Produksi Mikrobial Flok

Produksi mikrobial flok dengan teknologi bioflok melalui pembibitan skala kecil dilakukan secara semi in door. Wadah yang digunakan berupa bak bulat fiber volume 3.000 L dengan volume air 2.000 L, dengan juvenil ikan cobia terdapat didalamnya. Bak kultur diberi aerasi kuat tanpa pergantian air.
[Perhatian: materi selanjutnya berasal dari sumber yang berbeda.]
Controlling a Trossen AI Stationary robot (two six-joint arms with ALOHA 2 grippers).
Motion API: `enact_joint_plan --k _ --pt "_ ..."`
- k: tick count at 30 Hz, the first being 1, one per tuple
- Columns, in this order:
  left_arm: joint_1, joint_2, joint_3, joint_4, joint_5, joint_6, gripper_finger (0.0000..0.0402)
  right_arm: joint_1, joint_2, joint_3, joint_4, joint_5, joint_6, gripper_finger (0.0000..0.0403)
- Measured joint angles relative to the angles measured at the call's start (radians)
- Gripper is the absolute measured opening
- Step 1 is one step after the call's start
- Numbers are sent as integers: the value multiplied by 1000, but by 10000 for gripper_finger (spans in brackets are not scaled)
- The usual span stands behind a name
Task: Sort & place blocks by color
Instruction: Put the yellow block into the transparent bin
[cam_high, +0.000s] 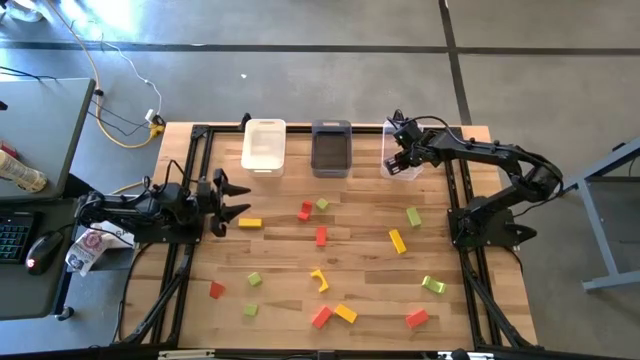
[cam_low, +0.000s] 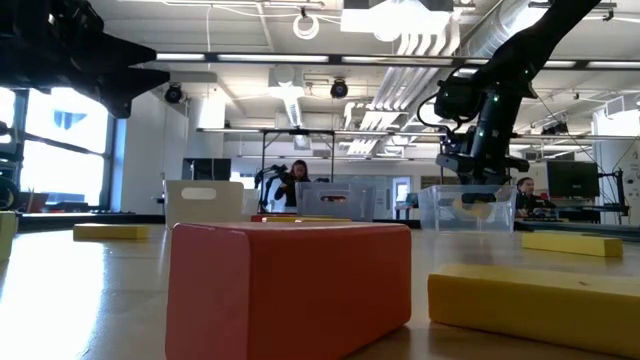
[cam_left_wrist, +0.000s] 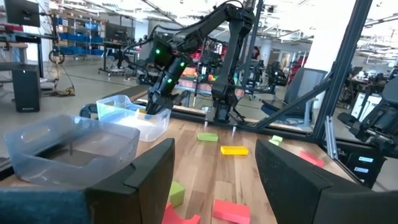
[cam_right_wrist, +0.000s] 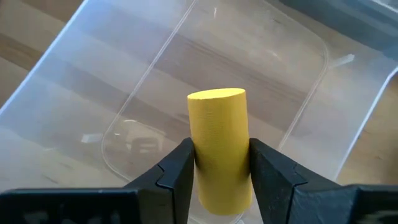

Prosedur untuk menghasilkan mikrobial flok berdasarkan metode produksi dari Ekasari (2008) yang mengadopsi perhitungan yang dilakukan oleh Avnimelech (1999). Produksi mikrobial flok dengan C/N rasio 10 dan sumber karbon yang digunakan molase (kandungan karbon 50%). Sumber nitrogen diperoleh dari amoniak hasil metabolisme juvenil cobia yang diberikan pakan komersil (kadar protein 50%). Bakteri dan organisme lainnya berasal dari air laut langsung yang masuk ke dalam wadah kultur. Panen dilakukan dengan memindahkan sebanyak 50% volume air

26

ke wadah lain dan diendapkan selama 2 jam. Endapan yang terbentuk kemudian dikering-anginkan selanjutnya dilakukan analisis kandungan nutriennya.

Produksi Klekap

Produksi klekap dilakukan dengan jalan menumbuhkan klekap di tambak dengan menggunakan metode produksi dari Juknis Balai Layanan Usaha Produksi Perikanan Budidaya (BLUPPB) Karawang (Lampiran 2). Tambak yang digunakan memiliki volume 5.000 m2. Pembentukan klekap dilakukan dengan pemupukan tambak. Pupuk yang digunakan yaitu pupuk Urea 50 kg dan TSP 100 kg. Klekap yang sudah tumbuh di seluruh permukaan tambak, diambil dengan menyeser klekap beberapa cm dari dasar tambak. Klekap dikering anginkan selanjutnya dilakukan analisis kandungan nutriennya.

Analisis Kimia Bahan Baku

Metode yang digunakan untuk analisis nutrien bahan baku mengikuti prosedur AOAC (1999) yaitu untuk analisis proksimat kadar air dilakukan dengan metode Gravimetric, kadar protein dengan metode Kjeldhal, kadar lemak dengan metode Soxhlet, kadar abu dengan metode Gravimetric dan serat kasar dengan metode Vansus, sedangkan analisis asam amino dengan menggunakan metode AA-HPLC dan analisis asam lemak dengan menggunakan kromatografi gas (GC).